REQUIRED WORK
When the line containing "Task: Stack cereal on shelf" appears in the entries below, begin printing there and stop after the line containing "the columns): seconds"; print each of those lines exactly and no other line.
━━━━
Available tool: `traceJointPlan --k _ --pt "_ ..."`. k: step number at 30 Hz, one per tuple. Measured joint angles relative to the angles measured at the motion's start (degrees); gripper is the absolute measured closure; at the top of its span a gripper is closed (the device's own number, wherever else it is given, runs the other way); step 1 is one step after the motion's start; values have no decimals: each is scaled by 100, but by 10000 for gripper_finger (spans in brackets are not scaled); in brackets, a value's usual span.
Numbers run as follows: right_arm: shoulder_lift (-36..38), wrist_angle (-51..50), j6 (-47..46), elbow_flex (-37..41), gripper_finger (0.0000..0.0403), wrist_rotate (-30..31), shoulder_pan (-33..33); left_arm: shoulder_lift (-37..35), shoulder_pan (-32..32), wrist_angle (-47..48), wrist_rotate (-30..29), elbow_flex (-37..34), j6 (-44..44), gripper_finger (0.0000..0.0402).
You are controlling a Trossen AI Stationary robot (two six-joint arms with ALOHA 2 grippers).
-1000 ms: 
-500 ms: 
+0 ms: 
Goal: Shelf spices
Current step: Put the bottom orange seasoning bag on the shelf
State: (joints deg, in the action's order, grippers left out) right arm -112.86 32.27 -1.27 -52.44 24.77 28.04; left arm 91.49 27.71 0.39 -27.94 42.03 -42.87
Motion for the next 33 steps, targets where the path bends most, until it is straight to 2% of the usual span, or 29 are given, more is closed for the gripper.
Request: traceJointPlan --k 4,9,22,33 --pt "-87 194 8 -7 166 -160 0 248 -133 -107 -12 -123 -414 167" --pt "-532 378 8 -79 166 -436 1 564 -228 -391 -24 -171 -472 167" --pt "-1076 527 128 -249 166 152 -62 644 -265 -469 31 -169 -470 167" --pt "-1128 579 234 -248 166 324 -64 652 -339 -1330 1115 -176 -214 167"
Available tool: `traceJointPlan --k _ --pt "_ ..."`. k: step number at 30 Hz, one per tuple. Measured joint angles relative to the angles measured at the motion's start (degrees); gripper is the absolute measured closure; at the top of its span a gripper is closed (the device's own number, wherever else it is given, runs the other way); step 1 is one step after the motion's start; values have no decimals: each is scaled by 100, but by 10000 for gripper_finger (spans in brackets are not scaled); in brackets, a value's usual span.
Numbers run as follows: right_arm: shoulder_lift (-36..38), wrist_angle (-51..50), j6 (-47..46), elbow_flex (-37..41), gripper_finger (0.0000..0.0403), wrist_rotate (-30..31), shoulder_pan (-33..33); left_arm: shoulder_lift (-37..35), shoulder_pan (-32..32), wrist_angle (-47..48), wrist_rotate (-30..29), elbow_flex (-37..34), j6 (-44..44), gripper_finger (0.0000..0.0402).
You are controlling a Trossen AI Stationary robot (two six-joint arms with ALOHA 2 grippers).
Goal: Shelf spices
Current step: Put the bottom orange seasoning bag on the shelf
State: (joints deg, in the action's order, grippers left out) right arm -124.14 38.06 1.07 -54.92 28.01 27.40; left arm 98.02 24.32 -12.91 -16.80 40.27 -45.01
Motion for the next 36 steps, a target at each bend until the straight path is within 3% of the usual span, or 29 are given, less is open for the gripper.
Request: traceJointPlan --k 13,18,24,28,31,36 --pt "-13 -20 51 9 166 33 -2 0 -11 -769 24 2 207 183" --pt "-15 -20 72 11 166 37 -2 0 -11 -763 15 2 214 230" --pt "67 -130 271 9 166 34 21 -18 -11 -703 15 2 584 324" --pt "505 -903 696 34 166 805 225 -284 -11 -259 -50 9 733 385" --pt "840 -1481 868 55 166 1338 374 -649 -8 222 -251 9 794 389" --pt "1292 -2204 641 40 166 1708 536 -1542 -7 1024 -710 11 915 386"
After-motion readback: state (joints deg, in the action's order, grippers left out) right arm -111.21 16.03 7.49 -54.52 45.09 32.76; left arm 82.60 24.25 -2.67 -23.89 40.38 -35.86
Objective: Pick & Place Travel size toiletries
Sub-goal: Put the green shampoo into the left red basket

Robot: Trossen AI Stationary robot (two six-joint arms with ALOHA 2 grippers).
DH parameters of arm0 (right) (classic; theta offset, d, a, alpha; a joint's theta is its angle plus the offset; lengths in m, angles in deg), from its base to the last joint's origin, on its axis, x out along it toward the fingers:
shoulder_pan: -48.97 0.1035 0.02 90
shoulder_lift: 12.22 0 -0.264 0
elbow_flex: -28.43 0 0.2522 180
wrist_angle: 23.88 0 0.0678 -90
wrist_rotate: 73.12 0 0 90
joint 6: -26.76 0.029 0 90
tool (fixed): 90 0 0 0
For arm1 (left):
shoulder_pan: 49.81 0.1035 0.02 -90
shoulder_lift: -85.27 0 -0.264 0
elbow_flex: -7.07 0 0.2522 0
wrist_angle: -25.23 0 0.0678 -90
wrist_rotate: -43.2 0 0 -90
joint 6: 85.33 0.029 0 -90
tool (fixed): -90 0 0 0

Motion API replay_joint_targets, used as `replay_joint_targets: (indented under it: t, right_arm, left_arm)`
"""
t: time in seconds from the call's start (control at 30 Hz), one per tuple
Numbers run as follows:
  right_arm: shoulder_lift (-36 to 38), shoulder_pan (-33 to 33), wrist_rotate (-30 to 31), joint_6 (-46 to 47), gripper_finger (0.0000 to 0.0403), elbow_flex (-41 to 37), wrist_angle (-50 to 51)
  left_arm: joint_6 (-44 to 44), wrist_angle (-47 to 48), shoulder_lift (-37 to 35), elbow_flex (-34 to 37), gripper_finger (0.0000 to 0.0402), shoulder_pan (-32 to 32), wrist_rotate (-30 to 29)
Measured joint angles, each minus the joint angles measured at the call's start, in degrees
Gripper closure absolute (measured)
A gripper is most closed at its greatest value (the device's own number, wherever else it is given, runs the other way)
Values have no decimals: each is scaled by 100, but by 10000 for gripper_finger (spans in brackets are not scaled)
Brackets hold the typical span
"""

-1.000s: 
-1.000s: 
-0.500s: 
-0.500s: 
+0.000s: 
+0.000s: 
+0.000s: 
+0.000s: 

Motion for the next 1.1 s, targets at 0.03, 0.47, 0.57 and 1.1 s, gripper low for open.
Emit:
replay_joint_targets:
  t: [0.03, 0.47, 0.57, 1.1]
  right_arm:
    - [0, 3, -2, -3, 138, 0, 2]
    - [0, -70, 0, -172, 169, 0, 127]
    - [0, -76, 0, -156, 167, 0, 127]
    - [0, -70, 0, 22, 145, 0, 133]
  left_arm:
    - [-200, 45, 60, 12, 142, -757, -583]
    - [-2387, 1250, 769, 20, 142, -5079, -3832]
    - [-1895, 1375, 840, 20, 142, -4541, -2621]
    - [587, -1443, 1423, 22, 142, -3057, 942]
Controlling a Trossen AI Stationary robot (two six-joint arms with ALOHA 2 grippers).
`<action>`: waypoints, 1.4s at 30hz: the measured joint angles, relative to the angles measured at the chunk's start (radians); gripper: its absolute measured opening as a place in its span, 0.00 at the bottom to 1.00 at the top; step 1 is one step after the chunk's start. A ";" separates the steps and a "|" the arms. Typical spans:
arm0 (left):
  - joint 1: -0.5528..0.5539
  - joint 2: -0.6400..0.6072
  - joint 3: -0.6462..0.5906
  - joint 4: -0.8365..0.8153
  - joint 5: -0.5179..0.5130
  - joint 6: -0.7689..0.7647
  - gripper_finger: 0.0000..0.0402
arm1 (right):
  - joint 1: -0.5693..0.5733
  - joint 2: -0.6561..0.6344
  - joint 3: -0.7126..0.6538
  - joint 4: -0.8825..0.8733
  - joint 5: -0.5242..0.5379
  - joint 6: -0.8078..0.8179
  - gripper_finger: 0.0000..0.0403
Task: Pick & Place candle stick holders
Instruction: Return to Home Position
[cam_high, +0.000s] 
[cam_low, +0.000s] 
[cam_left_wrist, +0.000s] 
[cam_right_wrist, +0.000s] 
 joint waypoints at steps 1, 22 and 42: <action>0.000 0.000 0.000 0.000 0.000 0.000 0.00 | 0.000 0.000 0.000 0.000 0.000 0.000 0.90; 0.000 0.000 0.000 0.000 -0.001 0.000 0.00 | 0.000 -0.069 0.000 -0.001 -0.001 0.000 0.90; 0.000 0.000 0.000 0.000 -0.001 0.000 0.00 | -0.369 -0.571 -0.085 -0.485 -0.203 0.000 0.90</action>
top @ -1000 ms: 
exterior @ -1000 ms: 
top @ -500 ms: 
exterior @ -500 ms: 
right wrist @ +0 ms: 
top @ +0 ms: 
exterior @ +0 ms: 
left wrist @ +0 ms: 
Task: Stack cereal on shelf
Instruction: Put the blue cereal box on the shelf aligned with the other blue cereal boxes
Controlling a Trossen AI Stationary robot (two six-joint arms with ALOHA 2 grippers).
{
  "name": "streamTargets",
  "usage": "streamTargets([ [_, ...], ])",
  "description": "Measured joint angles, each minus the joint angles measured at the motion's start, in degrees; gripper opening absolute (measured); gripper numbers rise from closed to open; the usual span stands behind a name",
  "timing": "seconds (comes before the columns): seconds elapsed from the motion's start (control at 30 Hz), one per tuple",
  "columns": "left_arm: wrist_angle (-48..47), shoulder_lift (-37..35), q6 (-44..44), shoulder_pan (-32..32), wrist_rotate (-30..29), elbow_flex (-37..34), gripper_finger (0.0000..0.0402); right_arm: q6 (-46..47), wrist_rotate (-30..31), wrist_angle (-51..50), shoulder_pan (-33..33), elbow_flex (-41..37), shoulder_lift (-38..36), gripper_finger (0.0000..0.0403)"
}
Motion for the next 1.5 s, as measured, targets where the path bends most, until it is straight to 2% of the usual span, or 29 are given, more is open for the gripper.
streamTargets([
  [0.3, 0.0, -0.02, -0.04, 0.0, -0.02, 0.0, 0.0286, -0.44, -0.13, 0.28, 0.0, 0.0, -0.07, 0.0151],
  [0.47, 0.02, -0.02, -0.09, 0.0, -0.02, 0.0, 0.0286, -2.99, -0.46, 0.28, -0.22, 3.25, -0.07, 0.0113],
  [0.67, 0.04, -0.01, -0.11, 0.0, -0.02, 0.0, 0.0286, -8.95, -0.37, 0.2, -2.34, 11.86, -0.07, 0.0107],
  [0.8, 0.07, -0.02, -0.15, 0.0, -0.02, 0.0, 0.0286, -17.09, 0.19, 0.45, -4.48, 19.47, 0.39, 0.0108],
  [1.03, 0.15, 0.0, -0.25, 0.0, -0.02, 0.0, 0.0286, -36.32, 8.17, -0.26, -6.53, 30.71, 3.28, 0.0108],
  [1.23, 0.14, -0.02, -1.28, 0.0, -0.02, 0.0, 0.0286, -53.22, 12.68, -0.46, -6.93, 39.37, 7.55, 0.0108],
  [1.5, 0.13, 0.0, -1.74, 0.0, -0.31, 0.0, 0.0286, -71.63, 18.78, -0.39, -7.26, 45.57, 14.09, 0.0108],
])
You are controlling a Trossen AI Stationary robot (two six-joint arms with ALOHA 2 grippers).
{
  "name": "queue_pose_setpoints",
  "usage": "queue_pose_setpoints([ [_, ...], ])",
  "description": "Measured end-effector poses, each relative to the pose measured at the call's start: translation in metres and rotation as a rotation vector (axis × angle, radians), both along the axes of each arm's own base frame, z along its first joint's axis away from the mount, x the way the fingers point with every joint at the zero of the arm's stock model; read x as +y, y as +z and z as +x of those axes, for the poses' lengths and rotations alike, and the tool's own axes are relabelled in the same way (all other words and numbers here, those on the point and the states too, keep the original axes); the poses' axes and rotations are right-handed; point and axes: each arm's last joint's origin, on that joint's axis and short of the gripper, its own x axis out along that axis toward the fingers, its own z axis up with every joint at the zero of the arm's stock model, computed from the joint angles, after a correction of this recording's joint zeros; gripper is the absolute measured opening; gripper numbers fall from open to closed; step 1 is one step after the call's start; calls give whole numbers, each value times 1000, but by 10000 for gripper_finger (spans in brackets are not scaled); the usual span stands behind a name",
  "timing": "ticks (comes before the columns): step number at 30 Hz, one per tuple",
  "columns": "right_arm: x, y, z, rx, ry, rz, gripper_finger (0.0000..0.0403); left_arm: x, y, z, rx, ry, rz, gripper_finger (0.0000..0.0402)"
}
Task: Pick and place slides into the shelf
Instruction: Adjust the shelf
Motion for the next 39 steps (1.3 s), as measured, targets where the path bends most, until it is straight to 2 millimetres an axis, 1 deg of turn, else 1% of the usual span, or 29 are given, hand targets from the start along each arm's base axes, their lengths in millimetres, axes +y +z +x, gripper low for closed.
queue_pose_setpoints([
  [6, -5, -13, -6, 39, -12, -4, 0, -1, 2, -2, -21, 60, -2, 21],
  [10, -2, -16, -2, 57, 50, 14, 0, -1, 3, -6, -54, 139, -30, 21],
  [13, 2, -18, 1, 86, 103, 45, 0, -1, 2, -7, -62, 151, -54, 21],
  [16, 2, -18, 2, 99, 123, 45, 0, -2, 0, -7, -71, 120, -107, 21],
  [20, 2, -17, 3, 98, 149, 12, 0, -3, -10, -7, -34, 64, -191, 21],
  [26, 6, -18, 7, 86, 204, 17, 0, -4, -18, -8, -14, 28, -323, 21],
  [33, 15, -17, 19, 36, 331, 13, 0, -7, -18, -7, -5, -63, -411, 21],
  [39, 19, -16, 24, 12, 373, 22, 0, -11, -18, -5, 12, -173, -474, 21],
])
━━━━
WRITTEN ANSWER
Task: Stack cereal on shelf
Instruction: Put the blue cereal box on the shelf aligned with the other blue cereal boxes
Controlling a Trossen AI Stationary robot (two six-joint arms with ALOHA 2 grippers).
{
  "name": "streamTargets",
  "usage": "streamTargets([ [_, ...], ])",
  "description": "Measured joint angles, each minus the joint angles measured at the motion's start, in degrees; gripper opening absolute (measured); gripper numbers rise from closed to open; the usual span stands behind a name",
  "timing": "seconds (comes before the columns): seconds elapsed from the motion's start (control at 30 Hz), one per tuple",

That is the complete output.